TASK OBJECTIVE: Look through the data below and output, unchanged, every line from the one holding "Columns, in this" through the one holding "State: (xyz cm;", inclusive. Skip the pictures.

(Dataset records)
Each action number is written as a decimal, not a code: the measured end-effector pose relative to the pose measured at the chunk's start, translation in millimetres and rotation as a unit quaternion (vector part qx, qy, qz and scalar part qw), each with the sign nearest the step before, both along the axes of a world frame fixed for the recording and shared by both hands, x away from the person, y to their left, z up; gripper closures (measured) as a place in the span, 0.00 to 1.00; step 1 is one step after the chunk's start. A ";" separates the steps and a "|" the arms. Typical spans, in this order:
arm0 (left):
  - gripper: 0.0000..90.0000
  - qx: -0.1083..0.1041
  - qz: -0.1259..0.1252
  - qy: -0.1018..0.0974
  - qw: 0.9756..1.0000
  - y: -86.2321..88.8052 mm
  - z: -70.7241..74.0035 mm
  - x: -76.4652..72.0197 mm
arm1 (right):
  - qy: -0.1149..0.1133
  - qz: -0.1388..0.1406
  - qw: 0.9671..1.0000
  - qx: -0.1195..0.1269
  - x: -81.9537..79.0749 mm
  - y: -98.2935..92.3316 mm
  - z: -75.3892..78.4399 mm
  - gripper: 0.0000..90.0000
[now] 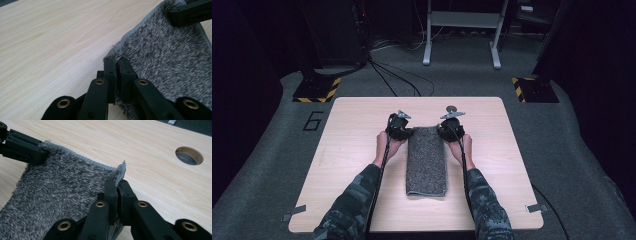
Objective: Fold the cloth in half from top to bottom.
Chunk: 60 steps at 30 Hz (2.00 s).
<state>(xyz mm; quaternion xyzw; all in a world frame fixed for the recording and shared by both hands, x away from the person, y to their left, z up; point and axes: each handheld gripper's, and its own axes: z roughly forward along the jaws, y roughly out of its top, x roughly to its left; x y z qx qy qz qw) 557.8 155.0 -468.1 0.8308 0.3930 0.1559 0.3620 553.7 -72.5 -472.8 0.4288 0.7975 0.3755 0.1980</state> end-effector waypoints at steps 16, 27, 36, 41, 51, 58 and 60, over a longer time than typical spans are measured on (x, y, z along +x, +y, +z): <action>0.96 -0.019 -0.001 -0.039 0.999 8.3 22.4 -4.1 | -0.053 0.011 0.999 0.002 -4.9 1.2 29.9 0.97; 0.96 -0.032 -0.005 -0.071 0.997 9.7 46.7 -9.4 | -0.088 0.011 0.996 0.019 -13.5 -2.0 53.5 0.97; 0.95 -0.041 -0.032 -0.083 0.995 8.6 46.6 -35.5 | -0.113 0.034 0.993 0.010 -43.2 -11.3 54.0 0.97; 0.95 -0.042 -0.046 -0.084 0.994 7.3 43.7 -49.2 | -0.118 0.042 0.992 0.009 -57.7 -15.5 47.2 0.97; 0.95 -0.044 -0.064 -0.078 0.994 5.5 33.8 -69.7 | -0.116 0.060 0.991 0.010 -83.5 -23.9 30.7 0.97; 0.94 -0.038 -0.078 -0.070 0.994 7.1 18.0 -90.5 | -0.118 0.081 0.990 0.001 -104.7 -24.8 19.6 0.96; 0.94 -0.033 -0.084 -0.063 0.994 8.1 12.3 -97.0 | -0.116 0.083 0.990 0.000 -110.5 -24.6 13.9 0.96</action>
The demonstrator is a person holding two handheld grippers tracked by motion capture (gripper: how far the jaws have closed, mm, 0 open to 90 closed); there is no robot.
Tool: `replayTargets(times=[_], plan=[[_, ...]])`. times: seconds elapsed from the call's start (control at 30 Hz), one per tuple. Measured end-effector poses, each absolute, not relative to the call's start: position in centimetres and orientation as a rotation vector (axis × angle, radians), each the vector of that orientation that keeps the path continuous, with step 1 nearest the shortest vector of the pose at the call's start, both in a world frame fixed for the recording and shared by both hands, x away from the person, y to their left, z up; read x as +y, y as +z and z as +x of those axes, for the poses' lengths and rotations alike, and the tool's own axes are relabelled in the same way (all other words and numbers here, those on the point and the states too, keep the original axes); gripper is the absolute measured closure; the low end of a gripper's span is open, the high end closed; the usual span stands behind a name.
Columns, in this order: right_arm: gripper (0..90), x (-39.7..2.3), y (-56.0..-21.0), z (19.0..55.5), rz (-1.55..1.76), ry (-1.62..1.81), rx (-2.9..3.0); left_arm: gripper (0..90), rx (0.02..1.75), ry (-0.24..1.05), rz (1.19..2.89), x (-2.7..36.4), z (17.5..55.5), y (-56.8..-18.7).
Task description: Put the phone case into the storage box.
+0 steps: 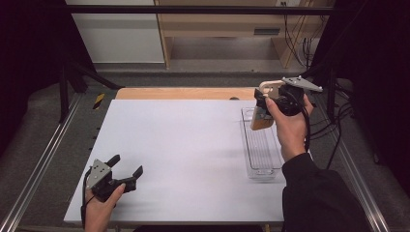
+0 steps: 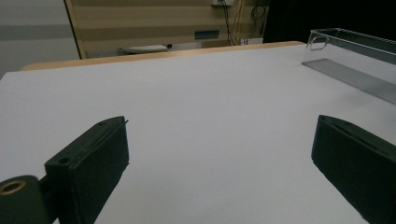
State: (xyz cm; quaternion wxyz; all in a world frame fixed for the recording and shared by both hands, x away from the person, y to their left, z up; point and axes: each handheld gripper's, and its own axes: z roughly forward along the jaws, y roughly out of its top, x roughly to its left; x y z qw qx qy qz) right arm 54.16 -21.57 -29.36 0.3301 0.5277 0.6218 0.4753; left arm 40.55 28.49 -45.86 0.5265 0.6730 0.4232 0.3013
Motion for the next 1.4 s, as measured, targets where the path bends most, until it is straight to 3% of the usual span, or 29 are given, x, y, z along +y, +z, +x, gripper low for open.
replayTargets(times=[1.4], plan=[[11.7,-20.8,-35.0,59.9,1.444,1.154,1.555,2.9,0.993,0.705,1.604,28.7,40.7,-45.9]])
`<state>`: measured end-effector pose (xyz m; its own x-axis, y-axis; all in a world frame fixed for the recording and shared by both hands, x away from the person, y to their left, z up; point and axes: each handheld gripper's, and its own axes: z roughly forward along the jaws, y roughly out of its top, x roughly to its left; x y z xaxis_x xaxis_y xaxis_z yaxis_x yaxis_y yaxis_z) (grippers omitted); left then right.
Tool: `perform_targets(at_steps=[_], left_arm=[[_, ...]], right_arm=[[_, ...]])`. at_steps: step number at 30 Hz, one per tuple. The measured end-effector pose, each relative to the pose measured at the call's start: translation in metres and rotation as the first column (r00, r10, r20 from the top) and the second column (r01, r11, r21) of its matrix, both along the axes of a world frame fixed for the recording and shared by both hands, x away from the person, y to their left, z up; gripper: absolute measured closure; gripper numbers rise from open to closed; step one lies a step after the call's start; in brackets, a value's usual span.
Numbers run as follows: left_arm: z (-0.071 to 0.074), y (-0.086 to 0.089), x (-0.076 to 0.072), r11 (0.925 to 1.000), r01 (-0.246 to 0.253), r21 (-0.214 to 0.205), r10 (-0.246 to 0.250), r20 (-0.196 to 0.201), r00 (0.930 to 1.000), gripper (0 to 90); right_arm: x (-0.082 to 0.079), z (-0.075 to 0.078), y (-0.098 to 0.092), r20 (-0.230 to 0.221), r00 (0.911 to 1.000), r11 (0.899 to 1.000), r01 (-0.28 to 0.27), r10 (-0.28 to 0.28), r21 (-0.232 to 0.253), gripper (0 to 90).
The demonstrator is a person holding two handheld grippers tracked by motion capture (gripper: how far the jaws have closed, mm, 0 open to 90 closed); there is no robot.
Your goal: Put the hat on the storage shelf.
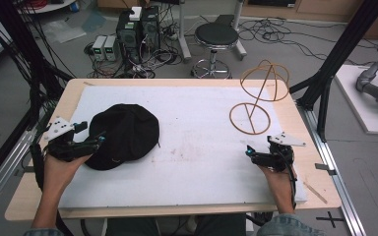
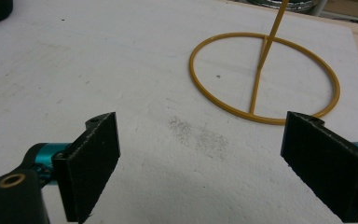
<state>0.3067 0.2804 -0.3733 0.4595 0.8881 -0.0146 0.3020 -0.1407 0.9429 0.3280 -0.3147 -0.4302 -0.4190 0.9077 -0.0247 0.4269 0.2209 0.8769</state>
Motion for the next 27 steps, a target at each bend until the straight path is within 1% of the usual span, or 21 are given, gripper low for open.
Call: perform_targets(at_steps=[3, 5, 7, 11, 14, 16, 18, 20, 22, 24, 25, 26, 27], left_arm=[[0.001, -0.001, 0.0, 1.0, 0.003, 0.003, -0.003, 0.004, 1.0, 21.5], [0.002, -0.001, 0.0, 1.0, 0.005, 0.002, -0.005, 0.01, 0.9999, 21.4], [0.002, -0.002, 0.0, 0.9999, 0.009, -0.005, -0.009, 0.013, 0.9999, 21.4], [0.002, -0.004, 0.003, 0.9999, 0.01, -0.008, -0.01, 0.02, 0.9997, 21.4], [0.004, -0.011, 0.006, 0.9997, 0.025, -0.007, -0.025, 0.029, 0.9993, 21.4], [0.004, -0.014, 0.008, 0.9996, 0.026, -0.005, -0.026, 0.031, 0.9992, 21.4], [0.004, -0.017, 0.01, 0.9994, 0.032, -0.008, -0.032, 0.03, 0.999, 21.4], [0.004, -0.024, 0.016, 0.9994, 0.034, 0.004, -0.034, 0.034, 0.9988, 21.4], [0.004, -0.027, 0.018, 0.9992, 0.039, 0.006, -0.04, 0.032, 0.9987, 21.4], [0.005, -0.033, 0.022, 0.9989, 0.041, 0.022, -0.042, 0.027, 0.9988, 21.4], [0.006, -0.037, 0.025, 0.9985, 0.046, 0.029, -0.047, 0.03, 0.9984, 21.4], [0.006, -0.044, 0.028, 0.9978, 0.053, 0.041, -0.054, 0.024, 0.9983, 21.4], [0.006, -0.044, 0.028, 0.9978, 0.053, 0.041, -0.054, 0.024, 0.9983, 21.4]], right_arm=[[0.0, 0.0, 0.0, 0.004, 1.0, 1.0, -0.005, 0.005, -0.004, 11.4], [0.0, 0.0, 0.0, -0.002, 1.0, 1.0, -0.002, 0.002, 0.003, 11.4], [0.0, 0.0, -0.001, 0.004, 1.0, 1.0, -0.001, 0.001, 0.006, 11.4], [-0.002, 0.0, -0.001, -0.003, 1.0, 1.0, -0.008, 0.008, 0.002, 11.4], [-0.004, 0.0, -0.001, -0.003, 1.0, 1.0, -0.008, 0.008, 0.0, 11.4], [-0.004, 0.0, -0.001, -0.003, 1.0, 1.0, -0.009, 0.009, -0.002, 11.4], [-0.005, 0.0, 0.0, -0.004, 1.0, 1.0, -0.007, 0.007, 0.006, 11.4], [-0.008, 0.002, 0.002, 0.003, 1.0, 1.0, -0.009, 0.009, 0.006, 11.4], [-0.009, 0.001, 0.001, 0.005, 0.9999, 1.0, -0.011, 0.011, 0.004, 11.4], [-0.011, 0.001, 0.001, 0.005, 0.9999, 1.0, -0.011, 0.011, 0.007, 11.4], [-0.012, 0.001, 0.0, 0.005, 0.9999, 1.0, -0.014, 0.014, 0.006, 11.4], [-0.015, 0.0, -0.002, 0.005, 0.9999, 1.0, -0.014, 0.014, 0.0, 11.4], [-0.016, 0.0, -0.002, 0.004, 0.9999, 1.0, -0.013, 0.013, 0.003, 11.4]])
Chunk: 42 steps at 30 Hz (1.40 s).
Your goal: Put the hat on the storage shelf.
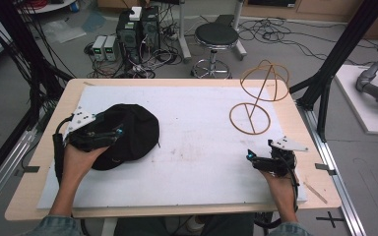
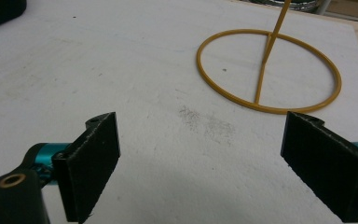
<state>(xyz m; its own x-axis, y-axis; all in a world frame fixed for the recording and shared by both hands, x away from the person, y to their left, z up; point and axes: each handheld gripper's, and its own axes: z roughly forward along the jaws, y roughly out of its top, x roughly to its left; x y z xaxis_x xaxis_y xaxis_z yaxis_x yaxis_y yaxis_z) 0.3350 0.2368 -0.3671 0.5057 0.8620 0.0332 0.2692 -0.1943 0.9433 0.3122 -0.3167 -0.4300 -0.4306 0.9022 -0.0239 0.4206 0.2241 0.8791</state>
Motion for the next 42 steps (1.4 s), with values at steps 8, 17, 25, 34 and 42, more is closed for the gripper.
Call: perform_targets(at_steps=[8, 17, 25, 34, 42], left_arm=[[0.002, -0.017, 0.017, 0.9999, 0.01, -0.009, -0.01, -0.018, 0.9998, 21.2], [0.0, -0.028, 0.034, 0.9999, 0.006, 0.01, -0.005, -0.045, 0.999, 21.3], [-0.008, -0.034, 0.044, 0.9963, -0.022, 0.084, 0.03, -0.102, 0.9943, 26.5], [-0.012, -0.036, 0.047, 0.9925, -0.039, 0.115, 0.055, -0.142, 0.9883, 37.9], [-0.014, -0.037, 0.047, 0.9893, -0.034, 0.142, 0.06, -0.182, 0.9815, 60.4]], right_arm=[[-0.009, 0.001, -0.005, 0.004, 1.0, 1.0, -0.009, 0.009, 0.007, 11.4], [-0.015, 0.004, -0.001, 0.01, 0.9997, 1.0, -0.02, 0.02, 0.007, 11.5], [-0.016, 0.003, 0.001, 0.014, 0.9992, 0.999, -0.036, 0.036, -0.009, 11.6], [-0.016, 0.003, 0.001, 0.012, 0.9993, 0.999, -0.035, 0.035, -0.008, 11.7], [-0.017, 0.003, 0.001, 0.015, 0.9993, 0.999, -0.034, 0.034, -0.005, 11.7]])
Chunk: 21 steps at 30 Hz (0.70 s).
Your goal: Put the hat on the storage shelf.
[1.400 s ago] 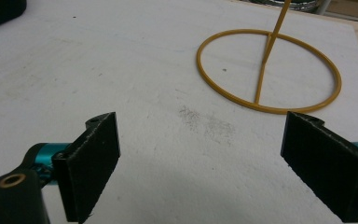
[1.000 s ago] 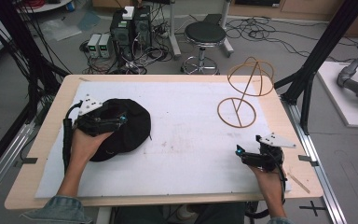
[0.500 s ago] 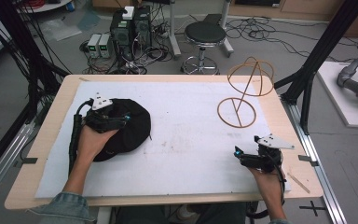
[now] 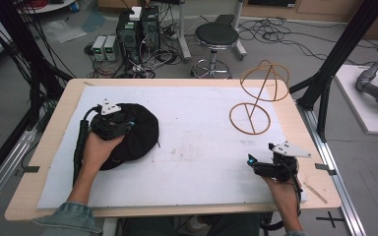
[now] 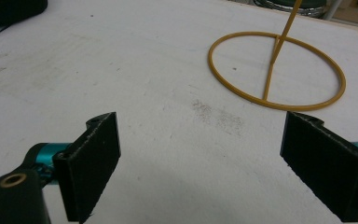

SOLVED PROBLEM:
Columns, in this order: right_arm: gripper (0..90), x (-39.7..2.3), y (-56.0..-21.0), z (19.0..55.5), rz (-1.55..1.76), ry (-1.62..1.81), rx (-2.9..3.0); left_arm: gripper (0..90), rx (0.02..1.75), ry (-0.24..1.05), rz (1.19..2.89), x (-2.7..36.4), z (17.5..55.5), y (-56.8..-18.7).
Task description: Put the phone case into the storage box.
+0 steps: 
+0 steps: 
State: (xyz cm; quaternion wxyz; all in a world frame fixed for the recording and shared by both hands, x away from the person, y to their left, z up; point and axes: each handheld gripper's, and its own axes: z roughly forward along the jaws, y roughly out of its top, x roughly to its left; x y z qw qx qy qz) right arm 54.16 -21.57 -29.36 0.3301 0.5277 0.6218 0.4753; left arm 40.55 28.49 -45.86 0.5265 0.6730 0.4232 0.3013

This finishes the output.